The NHSLA would like to see the cost of lawyers representing patients capped at the same level as the cost of the NHS lawyers, plus an extra 20%. This would save the NHS £69 million a year according to the NHSLA’s CEO. In the NHSLA’s contingency planning for unresolved clinical compensation claims, one fifth of the £5.8 billion set aside is earmarked to pay claimants’ lawyers, amounting to £1.2 billion.

One aspect of negligence claims, which is significant and still needs to be addressed, is the question of an apology. When a mistake is made that causes harm, often the receipt of an apology goes some way to placating the victim.

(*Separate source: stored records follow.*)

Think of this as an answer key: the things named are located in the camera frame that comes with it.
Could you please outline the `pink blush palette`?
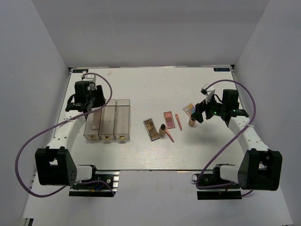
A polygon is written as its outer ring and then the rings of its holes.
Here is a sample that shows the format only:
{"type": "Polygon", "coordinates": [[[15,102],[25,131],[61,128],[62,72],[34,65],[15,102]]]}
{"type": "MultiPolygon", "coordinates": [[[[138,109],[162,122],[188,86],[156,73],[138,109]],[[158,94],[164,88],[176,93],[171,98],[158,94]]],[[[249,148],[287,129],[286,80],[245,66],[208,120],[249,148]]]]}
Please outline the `pink blush palette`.
{"type": "Polygon", "coordinates": [[[166,122],[166,127],[167,129],[174,129],[175,128],[175,123],[174,123],[174,119],[173,119],[173,115],[172,112],[164,112],[164,119],[166,122]]]}

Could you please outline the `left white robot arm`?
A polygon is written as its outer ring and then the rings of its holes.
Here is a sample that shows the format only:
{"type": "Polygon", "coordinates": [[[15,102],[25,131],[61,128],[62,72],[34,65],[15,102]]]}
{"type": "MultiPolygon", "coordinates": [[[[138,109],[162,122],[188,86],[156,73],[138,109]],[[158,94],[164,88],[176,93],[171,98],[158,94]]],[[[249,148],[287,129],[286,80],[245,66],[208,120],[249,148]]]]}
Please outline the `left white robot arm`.
{"type": "Polygon", "coordinates": [[[59,126],[54,138],[45,148],[37,149],[35,161],[39,183],[43,186],[73,186],[83,181],[88,187],[99,184],[99,176],[92,165],[76,165],[71,149],[88,113],[105,104],[101,85],[92,87],[88,81],[75,83],[75,94],[69,97],[65,109],[66,123],[59,126]]]}

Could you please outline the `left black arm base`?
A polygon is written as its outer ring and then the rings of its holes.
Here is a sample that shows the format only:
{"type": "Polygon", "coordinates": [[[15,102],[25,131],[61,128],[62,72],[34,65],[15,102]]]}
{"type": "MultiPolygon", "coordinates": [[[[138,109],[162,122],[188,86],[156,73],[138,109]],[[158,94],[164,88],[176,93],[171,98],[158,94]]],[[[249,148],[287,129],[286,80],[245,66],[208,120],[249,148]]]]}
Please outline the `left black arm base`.
{"type": "Polygon", "coordinates": [[[119,171],[96,170],[89,184],[76,184],[69,190],[70,197],[114,197],[119,183],[119,171]]]}

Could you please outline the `pink lip pencil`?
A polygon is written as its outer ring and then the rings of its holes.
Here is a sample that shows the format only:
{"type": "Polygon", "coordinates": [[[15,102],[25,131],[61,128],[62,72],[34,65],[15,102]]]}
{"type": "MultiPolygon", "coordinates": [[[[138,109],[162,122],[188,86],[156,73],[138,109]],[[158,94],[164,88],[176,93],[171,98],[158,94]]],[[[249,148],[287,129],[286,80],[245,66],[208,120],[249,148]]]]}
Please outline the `pink lip pencil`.
{"type": "Polygon", "coordinates": [[[179,116],[178,116],[178,114],[175,114],[175,117],[176,117],[176,120],[177,120],[178,126],[179,126],[179,128],[180,128],[180,131],[182,131],[182,125],[181,125],[181,122],[180,122],[180,119],[179,119],[179,116]]]}
{"type": "Polygon", "coordinates": [[[169,139],[174,143],[174,139],[172,138],[171,134],[169,133],[169,131],[166,129],[166,134],[169,137],[169,139]]]}

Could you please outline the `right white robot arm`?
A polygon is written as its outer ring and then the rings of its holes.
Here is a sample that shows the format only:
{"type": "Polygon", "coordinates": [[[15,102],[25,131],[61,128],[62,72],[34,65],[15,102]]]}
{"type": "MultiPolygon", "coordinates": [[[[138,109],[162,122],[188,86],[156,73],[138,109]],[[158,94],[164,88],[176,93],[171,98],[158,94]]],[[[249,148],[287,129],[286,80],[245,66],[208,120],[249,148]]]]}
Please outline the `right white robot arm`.
{"type": "Polygon", "coordinates": [[[245,155],[240,166],[217,164],[208,182],[199,174],[196,187],[203,190],[238,185],[243,190],[276,191],[280,182],[282,155],[279,151],[272,151],[258,136],[248,113],[239,108],[238,91],[225,89],[222,99],[215,97],[214,88],[205,88],[201,92],[206,98],[196,104],[192,119],[202,123],[203,113],[208,120],[219,116],[233,132],[235,136],[232,140],[239,142],[245,155]]]}

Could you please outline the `brown gold eyeshadow palette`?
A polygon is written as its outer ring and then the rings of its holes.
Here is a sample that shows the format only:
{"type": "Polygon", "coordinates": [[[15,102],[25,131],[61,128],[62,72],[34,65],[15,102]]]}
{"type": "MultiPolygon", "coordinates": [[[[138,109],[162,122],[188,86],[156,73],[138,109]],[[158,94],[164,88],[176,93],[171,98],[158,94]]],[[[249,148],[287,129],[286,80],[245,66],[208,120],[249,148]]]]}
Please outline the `brown gold eyeshadow palette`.
{"type": "Polygon", "coordinates": [[[144,120],[143,124],[147,130],[148,136],[151,141],[155,141],[155,140],[159,139],[158,131],[156,130],[152,119],[144,120]]]}

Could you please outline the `beige foundation bottle black cap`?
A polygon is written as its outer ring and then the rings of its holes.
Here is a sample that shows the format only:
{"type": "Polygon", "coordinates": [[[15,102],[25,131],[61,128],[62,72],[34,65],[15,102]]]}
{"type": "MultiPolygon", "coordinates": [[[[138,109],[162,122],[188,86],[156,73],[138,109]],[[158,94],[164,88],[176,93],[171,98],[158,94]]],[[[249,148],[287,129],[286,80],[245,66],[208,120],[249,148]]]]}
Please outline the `beige foundation bottle black cap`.
{"type": "Polygon", "coordinates": [[[161,124],[158,133],[159,133],[160,137],[164,137],[165,136],[165,134],[166,134],[166,125],[165,124],[161,124]]]}

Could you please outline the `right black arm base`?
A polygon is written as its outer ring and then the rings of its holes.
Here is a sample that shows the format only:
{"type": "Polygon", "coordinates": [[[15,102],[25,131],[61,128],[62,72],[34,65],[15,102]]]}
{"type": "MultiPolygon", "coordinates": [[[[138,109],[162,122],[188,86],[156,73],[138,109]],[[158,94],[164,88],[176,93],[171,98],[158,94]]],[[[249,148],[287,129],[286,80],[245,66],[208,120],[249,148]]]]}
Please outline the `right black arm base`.
{"type": "MultiPolygon", "coordinates": [[[[213,173],[205,173],[199,182],[199,186],[213,186],[226,184],[227,181],[216,182],[213,173]]],[[[210,189],[198,189],[198,200],[238,200],[242,199],[239,185],[230,185],[210,189]]]]}

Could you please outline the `beige foundation bottle silver cap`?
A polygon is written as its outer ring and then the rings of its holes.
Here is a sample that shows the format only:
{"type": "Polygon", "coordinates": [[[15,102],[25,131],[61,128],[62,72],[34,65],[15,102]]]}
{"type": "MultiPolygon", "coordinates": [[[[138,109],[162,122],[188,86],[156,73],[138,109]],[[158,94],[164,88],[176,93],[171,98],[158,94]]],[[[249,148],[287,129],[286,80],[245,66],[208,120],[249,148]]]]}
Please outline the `beige foundation bottle silver cap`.
{"type": "Polygon", "coordinates": [[[194,118],[190,117],[190,119],[188,121],[188,125],[193,127],[195,125],[195,123],[196,123],[196,120],[194,118]]]}

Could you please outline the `colourful square eyeshadow palette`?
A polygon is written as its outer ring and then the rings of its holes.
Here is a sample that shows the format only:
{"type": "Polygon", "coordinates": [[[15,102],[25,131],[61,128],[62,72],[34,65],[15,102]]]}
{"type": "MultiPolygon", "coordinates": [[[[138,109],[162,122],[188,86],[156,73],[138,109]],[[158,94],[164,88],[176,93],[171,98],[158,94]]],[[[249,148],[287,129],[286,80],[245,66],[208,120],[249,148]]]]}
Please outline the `colourful square eyeshadow palette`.
{"type": "Polygon", "coordinates": [[[191,116],[193,113],[195,113],[195,106],[193,103],[190,103],[188,105],[186,105],[184,108],[183,108],[183,111],[188,115],[188,116],[191,116]]]}

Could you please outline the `pink brown eyeshadow palette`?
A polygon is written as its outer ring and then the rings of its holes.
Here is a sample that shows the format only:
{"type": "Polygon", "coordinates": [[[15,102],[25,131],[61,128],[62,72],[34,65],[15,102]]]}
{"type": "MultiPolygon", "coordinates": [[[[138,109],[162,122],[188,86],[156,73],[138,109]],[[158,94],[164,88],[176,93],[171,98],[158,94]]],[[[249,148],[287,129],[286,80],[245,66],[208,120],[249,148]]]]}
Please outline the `pink brown eyeshadow palette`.
{"type": "Polygon", "coordinates": [[[90,120],[91,120],[91,129],[99,129],[100,120],[101,120],[101,110],[91,113],[90,120]]]}

Traditionally, there has been a policy of blanket denial when things go wrong, even in the most blatant of cases. Even though this has been on advice not to prejudice potential litigation down the line, the inability to acknowledge fault at an early stage can lead to much increased costs and delays to any awards that may be made. The “duty of candour” that applies in some countries has seen reduced medical negligence claims and, according to a recent report, Building a Culture of Candour, for the Government, should be introduced in the UK. In the report, the President of the Royal College of Surgeons points out that “when things go wrong, patients and their families want to be told honestly what happened, how it might be corrected and to know that it will not happen to someone else.” The Health Secretary supports the principle of a duty of candour and the openness this would bring. However, the matter is not straightforward and an early apology, however proper in its own right, should not act as a bar or impediment to claims being made or defended.

Another avenue for uncovering the truth, which has already been introduced into the NHS, as with many other organisations, is the whistleblowing mechanism. While this provides a third-party channel of communication to disclose facts that might otherwise be covered up, the schemes are still distrusted by many, and some potential whistleblowers feel vulnerable despite the principle of anonymity.

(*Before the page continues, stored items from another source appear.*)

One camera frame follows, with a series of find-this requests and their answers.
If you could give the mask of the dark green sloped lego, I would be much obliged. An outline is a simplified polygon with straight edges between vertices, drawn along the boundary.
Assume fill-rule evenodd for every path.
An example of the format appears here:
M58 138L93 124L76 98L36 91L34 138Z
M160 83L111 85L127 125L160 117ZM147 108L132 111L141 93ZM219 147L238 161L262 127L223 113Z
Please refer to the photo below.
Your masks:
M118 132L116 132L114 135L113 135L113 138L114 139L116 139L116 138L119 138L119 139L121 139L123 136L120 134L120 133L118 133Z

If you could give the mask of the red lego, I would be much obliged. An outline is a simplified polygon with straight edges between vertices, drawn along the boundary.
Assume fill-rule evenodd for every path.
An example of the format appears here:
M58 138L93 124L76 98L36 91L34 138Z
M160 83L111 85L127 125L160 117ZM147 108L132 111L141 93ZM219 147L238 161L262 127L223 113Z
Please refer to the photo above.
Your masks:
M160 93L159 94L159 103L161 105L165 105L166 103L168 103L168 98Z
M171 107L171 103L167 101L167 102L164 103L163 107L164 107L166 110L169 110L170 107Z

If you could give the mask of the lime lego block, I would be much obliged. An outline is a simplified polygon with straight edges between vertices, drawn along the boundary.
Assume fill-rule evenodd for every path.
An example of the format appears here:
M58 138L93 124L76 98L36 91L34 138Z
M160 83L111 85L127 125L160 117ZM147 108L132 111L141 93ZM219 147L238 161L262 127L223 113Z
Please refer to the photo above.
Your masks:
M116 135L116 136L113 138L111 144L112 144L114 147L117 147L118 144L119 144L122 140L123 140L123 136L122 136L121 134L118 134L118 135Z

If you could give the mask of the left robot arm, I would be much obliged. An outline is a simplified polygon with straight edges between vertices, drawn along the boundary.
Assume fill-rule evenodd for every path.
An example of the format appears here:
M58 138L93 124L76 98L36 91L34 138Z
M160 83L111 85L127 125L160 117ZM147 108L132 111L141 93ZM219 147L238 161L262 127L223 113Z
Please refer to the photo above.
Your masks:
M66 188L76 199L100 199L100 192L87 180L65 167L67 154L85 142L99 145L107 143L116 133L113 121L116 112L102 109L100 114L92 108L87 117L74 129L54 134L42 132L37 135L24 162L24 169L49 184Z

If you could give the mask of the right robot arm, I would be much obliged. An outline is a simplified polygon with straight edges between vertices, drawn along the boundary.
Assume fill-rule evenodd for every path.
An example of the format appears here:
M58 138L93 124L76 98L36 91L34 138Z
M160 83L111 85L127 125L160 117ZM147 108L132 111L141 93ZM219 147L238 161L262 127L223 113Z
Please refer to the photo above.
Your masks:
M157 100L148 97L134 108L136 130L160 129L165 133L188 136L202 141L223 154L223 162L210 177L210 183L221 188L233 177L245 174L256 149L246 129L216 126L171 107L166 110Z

Reducing avoidable harm to patients is a key priority. Minimising the incidence of hospital blunders not only protects patients and their families, but it also saves the NHS money. According to official statistics, in the past four years, more than 750 patients have suffered from the most serious preventable mistakes in hospitals. These are categorised as “never events” — mistakes that are so serious that they should never happen again. Figures from NHS England published in December 2013 show that 25 patients every month are victims of NHS staff blunders, leaving patients either dead or in danger. In a six-month period in 2013, 683,883 patients in England and Wales suffered harm or were exposed to the risk of it through medical errors, and 1834 patients died.

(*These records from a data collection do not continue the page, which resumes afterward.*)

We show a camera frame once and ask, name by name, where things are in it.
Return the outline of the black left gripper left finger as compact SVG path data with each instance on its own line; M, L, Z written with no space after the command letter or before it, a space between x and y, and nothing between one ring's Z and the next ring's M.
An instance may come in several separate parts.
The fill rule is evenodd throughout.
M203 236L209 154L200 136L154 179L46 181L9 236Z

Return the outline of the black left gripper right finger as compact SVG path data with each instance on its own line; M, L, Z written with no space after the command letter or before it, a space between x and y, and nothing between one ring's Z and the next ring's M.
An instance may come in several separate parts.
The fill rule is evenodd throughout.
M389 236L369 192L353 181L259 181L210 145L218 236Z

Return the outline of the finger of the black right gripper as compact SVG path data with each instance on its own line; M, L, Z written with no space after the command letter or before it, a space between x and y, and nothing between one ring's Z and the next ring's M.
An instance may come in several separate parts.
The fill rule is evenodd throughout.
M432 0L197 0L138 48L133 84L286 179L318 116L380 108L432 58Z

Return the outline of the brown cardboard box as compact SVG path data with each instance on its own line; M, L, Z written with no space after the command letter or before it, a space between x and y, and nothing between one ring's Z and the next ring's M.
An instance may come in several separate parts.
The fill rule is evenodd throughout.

Each time a new study reveals failings by hospital staff in their performance or regime this potentially increases the number of negligence claims by patients who start from the position that a particular risk of harm has already been identified. A case in point is the recent study by Insight Health Economics, which found that at least 1000 hospital patients are dying needlessly every month from avoidable kidney problems linked to dehydration and poor care, which could be overcome by simple checks. In another recent study, Putting Feet First, it was claimed that thousands of diabetics have their feet amputated because of failures in their NHS care which, according to the charity Diabetes UK, varies widely throughout the country. The danger is that once studies such as these are widely circulated it gives actual notice to medical staff of real and foreseeable potential risk, which they must then take positive steps to avoid.